Source material:
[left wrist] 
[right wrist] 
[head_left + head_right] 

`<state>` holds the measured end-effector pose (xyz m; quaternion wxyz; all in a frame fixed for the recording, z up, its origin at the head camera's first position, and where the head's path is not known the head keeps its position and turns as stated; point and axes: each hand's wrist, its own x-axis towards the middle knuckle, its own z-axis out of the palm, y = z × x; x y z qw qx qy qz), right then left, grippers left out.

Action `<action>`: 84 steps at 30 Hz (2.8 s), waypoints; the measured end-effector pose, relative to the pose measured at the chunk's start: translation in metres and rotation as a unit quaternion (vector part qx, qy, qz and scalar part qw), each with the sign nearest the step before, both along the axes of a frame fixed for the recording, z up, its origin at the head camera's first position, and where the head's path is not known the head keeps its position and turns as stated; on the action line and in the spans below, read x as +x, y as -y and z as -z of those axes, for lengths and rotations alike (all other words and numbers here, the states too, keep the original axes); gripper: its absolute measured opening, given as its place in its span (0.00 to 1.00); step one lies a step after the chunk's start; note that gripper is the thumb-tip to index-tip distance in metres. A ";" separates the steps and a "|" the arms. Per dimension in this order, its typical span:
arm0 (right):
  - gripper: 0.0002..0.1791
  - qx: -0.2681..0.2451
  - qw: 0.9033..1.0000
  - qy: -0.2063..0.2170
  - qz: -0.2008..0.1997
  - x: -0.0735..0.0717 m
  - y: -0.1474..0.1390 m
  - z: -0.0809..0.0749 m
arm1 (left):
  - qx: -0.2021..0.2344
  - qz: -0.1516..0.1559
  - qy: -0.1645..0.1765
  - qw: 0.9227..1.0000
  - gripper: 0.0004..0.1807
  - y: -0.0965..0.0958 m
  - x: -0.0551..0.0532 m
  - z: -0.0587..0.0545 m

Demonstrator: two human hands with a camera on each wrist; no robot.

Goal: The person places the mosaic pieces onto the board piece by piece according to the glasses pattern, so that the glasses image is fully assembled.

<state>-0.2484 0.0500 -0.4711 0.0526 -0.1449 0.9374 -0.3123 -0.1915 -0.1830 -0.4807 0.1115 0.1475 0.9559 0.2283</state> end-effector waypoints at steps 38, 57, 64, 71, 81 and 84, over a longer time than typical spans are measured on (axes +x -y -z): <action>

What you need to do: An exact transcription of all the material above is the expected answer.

Output of the exercise:
[left wrist] 
[right wrist] 
[head_left + head_right] 

`<state>` holds the measured end-effector pose (xyz m; quaternion wxyz; all in a frame fixed for the recording, z up, its origin at the head camera's first position, and where the head's path is not known the head keeps its position and turns as stated; point and axes: each hand's wrist, its own x-axis towards the middle knuckle, its own z-axis out of the palm, y = z × x; x y z qw qx qy qz), right then left, grippers left out.

Action `<action>`: 84 steps at 30 Hz (2.8 s), waypoints; the measured end-effector pose, relative to the pose measured at the chunk's start: translation in metres and rotation as a unit quaternion (vector part qx, qy, qz and scalar part qw), each with the sign nearest the step before, both along the axes of a frame fixed for the recording, z up, its origin at the head camera's first position, and where the head's path is not known the head keeps its position and turns as stated; on the action line and in the spans below, read x as +x, y as -y and z as -z of those axes, for lengths and rotations alike (all other words and numbers here, the states too, keep the original axes); gripper: its absolute measured opening, given as its place in its span (0.00 to 1.00); step one lies a step after the chunk's start; note that gripper is the thumb-tip to index-tip distance in metres. A ";" separates the steps and a "|" the arms. Per dimension in this order, its typical span:
arm0 (right):
  - gripper: 0.0002..0.1791
  - qx: -0.2681..0.2451
  - qw: 0.9033..1.0000
  - qy: -0.2063..0.2170
  - qz: -0.2008..0.1997
  - x: -0.0735..0.0717 m
  - y: -0.1474..0.1390 m
  - z: -0.0809..0.0749 m
arm1 (left):
  - qx: -0.2021..0.2344
  - qz: -0.1516..0.1559
  - qy: -0.1645..0.1765
  - qw: 0.9227..1.0000
  - gripper: 0.0004..0.1807
  - y: -0.0965..0.0958 m
  - x: -0.0551..0.0532 m
  - z: -0.0587..0.0545 m

Demonstrator: two human hands with a camera on each wrist; no robot.

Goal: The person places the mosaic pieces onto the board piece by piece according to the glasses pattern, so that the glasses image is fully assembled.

<state>-0.2484 0.0500 -0.4711 0.0526 -0.1449 0.9374 -0.3123 -0.1915 -0.1830 -0.4807 0.1115 0.1475 0.9559 0.2283</state> end-effector waypoints at steps 38, 57, 64, 71, 81 and 84, over a longer time than typical spans are measured on (axes +x -y -z): <action>

The output has been given in full.